** ACTIVITY **
Down to the final line, print each entry exactly.

______________________________

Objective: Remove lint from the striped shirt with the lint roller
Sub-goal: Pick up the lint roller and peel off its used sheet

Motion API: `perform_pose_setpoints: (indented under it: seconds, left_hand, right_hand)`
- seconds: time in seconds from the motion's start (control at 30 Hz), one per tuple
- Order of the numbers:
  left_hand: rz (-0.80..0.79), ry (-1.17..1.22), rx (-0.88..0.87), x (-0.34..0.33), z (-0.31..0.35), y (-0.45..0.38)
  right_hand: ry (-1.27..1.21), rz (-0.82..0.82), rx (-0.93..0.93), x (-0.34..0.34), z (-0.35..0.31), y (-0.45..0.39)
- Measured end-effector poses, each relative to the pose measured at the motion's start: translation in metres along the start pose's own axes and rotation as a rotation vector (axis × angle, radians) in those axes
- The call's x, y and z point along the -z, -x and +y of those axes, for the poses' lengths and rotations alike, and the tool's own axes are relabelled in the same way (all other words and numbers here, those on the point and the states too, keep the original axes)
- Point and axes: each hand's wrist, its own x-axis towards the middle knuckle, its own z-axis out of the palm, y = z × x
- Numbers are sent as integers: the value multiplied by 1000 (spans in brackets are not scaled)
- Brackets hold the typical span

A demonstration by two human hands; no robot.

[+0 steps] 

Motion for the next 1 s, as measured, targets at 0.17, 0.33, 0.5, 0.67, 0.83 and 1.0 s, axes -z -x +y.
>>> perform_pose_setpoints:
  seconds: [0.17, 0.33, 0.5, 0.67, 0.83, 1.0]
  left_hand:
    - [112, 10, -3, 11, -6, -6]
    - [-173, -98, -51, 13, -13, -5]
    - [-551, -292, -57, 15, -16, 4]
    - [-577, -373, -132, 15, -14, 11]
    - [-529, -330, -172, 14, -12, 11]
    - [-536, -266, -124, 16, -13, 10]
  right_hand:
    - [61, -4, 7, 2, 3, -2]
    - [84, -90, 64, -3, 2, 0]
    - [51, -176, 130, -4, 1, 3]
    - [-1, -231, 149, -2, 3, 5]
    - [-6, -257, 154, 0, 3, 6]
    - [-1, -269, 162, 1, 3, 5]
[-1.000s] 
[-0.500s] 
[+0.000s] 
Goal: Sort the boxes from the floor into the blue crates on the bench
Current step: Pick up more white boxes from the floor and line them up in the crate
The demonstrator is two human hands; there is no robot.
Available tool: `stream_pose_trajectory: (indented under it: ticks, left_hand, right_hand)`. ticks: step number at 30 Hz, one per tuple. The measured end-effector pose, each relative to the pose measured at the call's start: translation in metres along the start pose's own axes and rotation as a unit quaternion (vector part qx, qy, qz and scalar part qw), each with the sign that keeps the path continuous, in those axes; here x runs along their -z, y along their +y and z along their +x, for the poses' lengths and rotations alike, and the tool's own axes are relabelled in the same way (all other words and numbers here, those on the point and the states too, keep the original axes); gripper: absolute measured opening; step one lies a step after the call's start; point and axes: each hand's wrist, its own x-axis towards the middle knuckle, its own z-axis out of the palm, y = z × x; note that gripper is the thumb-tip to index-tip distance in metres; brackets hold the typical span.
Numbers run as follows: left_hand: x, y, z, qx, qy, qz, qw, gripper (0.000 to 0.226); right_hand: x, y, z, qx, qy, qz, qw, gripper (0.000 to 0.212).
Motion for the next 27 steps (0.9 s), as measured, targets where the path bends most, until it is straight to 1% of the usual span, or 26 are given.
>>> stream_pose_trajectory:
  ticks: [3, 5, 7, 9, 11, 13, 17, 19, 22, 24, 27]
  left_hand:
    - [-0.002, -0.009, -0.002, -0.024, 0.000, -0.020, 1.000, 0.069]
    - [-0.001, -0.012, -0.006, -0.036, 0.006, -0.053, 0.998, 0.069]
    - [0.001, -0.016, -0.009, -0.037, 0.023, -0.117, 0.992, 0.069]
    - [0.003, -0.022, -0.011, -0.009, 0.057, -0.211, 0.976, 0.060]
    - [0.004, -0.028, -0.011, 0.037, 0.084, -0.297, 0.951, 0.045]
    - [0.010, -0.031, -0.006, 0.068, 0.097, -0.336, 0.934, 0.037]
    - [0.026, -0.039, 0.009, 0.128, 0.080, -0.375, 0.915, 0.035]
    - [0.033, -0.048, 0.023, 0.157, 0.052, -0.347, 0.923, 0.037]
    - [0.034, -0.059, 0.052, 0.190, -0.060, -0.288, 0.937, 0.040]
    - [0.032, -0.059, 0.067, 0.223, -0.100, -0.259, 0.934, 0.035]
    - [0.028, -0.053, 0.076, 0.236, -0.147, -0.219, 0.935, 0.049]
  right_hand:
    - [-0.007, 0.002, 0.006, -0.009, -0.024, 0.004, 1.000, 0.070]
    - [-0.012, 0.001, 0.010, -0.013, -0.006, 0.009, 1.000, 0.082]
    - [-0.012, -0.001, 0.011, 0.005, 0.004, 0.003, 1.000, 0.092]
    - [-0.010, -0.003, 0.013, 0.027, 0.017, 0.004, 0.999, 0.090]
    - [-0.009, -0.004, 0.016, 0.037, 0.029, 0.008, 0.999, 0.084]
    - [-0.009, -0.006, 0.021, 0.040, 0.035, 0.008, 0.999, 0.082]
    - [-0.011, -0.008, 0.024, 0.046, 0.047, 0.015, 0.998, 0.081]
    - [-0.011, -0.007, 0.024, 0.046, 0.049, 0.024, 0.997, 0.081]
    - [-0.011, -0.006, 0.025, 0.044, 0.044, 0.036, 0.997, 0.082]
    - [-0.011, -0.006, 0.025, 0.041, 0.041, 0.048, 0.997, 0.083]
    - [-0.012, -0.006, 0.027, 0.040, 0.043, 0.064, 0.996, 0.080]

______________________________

** ANSWER SECTION **
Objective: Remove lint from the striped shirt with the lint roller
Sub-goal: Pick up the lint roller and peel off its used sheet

Motion API: `perform_pose_setpoints: (indented under it: seconds, left_hand, right_hand)`
- seconds: time in seconds from the motion's start (control at 30 Hz), one per tuple
- Order of the numbers:
  left_hand: rz (-0.80..0.79), ry (-1.17..1.22), rx (-0.88..0.87), x (-0.34..0.33), z (-0.31..0.35), y (-0.45..0.38)
  right_hand: ry (-1.27..1.21), rz (-0.82..0.82), rx (-0.93..0.93), x (-0.34..0.34), z (-0.35..0.31), y (-0.45..0.39)
- Measured end-effector poses, each relative to the pose measured at the motion's start: translation in metres along the start pose's own axes and rotation as a rotation vector (axis × angle, radians) in those axes
- The call's x, y and z point along the -z, -x and +y of those axes, for the poses' lengths and rotations alike, and the tool's own axes are relabelled in the same way (all other words and numbers here, those on the point and the states too, keep the original axes)
- Point and axes: each hand's wrist, its own x-axis towards the middle knuckle, its own z-axis out of the palm, y = z × x
- Numbers are sent as integers: the value multiplied by 1000 (spans in brackets are not scaled)
- Brackets hold the typical span

A demonstration by two human hands; no robot.

[+0 steps] 

Motion for the next 1 s, as measured, targets at 0.17, 0.33, 0.5, 0.67, 0.83 and 1.0 s, axes -z -x +y.
>>> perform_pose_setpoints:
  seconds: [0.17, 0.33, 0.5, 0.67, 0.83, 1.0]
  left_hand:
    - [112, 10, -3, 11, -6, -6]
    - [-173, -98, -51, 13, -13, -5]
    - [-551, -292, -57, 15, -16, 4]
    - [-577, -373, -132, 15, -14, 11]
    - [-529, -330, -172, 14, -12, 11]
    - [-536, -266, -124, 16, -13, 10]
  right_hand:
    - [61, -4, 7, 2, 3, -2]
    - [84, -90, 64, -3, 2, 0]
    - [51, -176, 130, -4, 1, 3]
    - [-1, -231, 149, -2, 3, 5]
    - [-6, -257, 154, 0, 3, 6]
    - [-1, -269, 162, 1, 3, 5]
[-1.000s] 
[-0.500s] 
[+0.000s] 
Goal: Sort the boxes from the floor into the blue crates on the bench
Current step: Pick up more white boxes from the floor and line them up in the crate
The demonstrator is two human hands; there is no robot.
Available tool: `stream_pose_trajectory: (indented under it: ticks, left_hand, right_hand)`. ticks: step number at 30 Hz, one per tuple. The measured end-effector pose, each relative to the pose measured at the call's start: translation in metres along the start pose's own axes and rotation as a unit quaternion (vector part qx, qy, qz and scalar part qw), each with the sign that keeps the path continuous, in those axes; here x runs along their -z, y along their +y and z along their +x, for the poses' lengths and rotations alike, and the tool's own axes are relabelled in the same way (all other words and numbers here, those on the point and the states too, keep the original axes); gripper: absolute measured opening; step one lies a step after the call's start; point and axes: each hand's wrist, its own x-axis towards the middle knuckle, its own z-axis out of the palm, y = z × x; note that gripper is the thumb-tip to index-tip distance in metres; brackets hold the typical span.
Numbers run as follows: left_hand: x, y, z, qx, qy, qz, qw, gripper (0.000 to 0.226); right_hand: x, y, z, qx, qy, qz, qw, gripper (0.000 to 0.212).
Motion for the next 27 steps (0.9 s), as measured, targets where the path bends most, until it is straight to 1% of the usual span, or 26 are given.
>>> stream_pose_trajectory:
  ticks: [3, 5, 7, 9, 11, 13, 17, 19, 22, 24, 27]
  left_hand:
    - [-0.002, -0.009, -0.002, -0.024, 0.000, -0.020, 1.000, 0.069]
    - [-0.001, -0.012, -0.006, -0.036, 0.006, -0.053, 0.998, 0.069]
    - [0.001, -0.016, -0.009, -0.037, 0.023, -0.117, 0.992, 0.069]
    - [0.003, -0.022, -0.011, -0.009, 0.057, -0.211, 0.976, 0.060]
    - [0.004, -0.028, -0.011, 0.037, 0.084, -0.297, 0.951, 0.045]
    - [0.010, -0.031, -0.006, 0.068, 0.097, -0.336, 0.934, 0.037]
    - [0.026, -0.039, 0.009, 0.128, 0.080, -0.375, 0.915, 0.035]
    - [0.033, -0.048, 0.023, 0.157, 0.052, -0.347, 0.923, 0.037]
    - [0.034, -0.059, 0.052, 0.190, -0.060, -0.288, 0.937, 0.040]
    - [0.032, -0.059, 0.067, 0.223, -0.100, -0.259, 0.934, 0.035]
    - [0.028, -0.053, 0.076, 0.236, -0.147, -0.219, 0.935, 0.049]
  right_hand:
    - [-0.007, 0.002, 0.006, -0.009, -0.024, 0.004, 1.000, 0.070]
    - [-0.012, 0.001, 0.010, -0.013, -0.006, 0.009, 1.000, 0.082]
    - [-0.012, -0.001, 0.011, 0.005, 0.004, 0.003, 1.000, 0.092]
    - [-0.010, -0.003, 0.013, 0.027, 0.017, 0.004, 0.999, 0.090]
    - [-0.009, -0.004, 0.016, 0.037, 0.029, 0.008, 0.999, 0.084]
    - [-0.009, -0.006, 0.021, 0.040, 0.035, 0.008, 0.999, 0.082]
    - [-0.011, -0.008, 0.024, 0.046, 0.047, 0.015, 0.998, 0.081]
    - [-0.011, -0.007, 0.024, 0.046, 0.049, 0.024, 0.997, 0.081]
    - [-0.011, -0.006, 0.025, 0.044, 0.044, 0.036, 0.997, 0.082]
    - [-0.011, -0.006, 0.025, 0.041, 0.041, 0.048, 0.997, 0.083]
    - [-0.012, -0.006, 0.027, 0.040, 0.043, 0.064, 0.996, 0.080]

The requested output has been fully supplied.